Restate, word for word, the lines from the opening line of the data through the line containing "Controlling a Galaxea", both included, and nothing else.

Segment Start: Provided data

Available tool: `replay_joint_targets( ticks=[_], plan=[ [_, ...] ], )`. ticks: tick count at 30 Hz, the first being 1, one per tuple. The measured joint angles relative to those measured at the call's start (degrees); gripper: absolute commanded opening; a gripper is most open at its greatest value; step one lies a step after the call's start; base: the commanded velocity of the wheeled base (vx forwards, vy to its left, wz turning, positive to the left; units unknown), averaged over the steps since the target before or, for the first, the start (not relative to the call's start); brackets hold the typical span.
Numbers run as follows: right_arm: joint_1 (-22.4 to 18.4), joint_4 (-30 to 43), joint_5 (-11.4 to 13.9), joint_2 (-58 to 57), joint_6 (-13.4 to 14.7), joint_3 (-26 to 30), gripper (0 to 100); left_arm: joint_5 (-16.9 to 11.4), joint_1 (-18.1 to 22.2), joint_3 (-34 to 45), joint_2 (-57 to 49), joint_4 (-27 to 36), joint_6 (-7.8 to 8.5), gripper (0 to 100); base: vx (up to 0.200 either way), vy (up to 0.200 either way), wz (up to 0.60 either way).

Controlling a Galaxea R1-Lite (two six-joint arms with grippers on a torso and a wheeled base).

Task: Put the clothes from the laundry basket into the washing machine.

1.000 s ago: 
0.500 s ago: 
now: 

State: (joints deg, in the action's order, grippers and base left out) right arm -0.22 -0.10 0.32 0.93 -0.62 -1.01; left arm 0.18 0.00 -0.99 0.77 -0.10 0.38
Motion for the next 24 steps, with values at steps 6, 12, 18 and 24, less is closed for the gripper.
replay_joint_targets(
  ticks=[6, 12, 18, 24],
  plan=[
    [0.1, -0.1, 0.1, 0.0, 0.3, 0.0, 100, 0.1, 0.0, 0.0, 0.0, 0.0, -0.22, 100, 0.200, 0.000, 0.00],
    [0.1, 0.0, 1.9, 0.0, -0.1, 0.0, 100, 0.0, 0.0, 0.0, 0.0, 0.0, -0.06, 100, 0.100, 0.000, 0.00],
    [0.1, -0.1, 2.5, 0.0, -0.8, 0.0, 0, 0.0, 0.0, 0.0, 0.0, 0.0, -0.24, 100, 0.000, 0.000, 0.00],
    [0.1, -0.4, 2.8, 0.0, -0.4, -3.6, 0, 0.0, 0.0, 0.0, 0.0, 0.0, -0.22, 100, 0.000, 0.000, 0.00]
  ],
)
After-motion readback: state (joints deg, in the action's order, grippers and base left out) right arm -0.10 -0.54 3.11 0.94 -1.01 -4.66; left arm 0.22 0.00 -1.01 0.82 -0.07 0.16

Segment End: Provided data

* _Completed task_
Available tool: `replay_joint_targets( ticks=[_], plan=[ [_, ...] ], )`. ticks: tick count at 30 Hz, the first being 1, one per tuple. The measured joint angles relative to those measured at the call's start (degrees); gripper: absolute commanded opening; a gripper is most open at its greatest value; step one lies a step after the call's start; base: the commanded velocity of the wheeled base (vx forwards, vy to its left, wz turning, positive to the left; units unknown), averaged over the steps since the target before or, for the first, the start (not relative to the call's start); brackets hold the typical span.
Numbers run as follows: right_arm: joint_1 (-22.4 to 18.4), joint_4 (-30 to 43), joint_5 (-11.4 to 13.9), joint_2 (-58 to 57), joint_6 (-13.4 to 14.7), joint_3 (-26 to 30), gripper (0 to 100); left_arm: joint_5 (-16.9 to 11.4), joint_1 (-18.1 to 22.2), joint_3 (-34 to 45), joint_2 (-57 to 49), joint_4 (-27 to 36), joint_6 (-7.8 to 8.5), gripper (0 to 100); base: vx (up to 0.200 either way), vy (up to 0.200 either way), wz (up to 0.60 either way).

Controlling a Galaxea R1-Lite (two six-joint arms with grippers on a torso and a wheeled base).

Nothing else belongs in this output.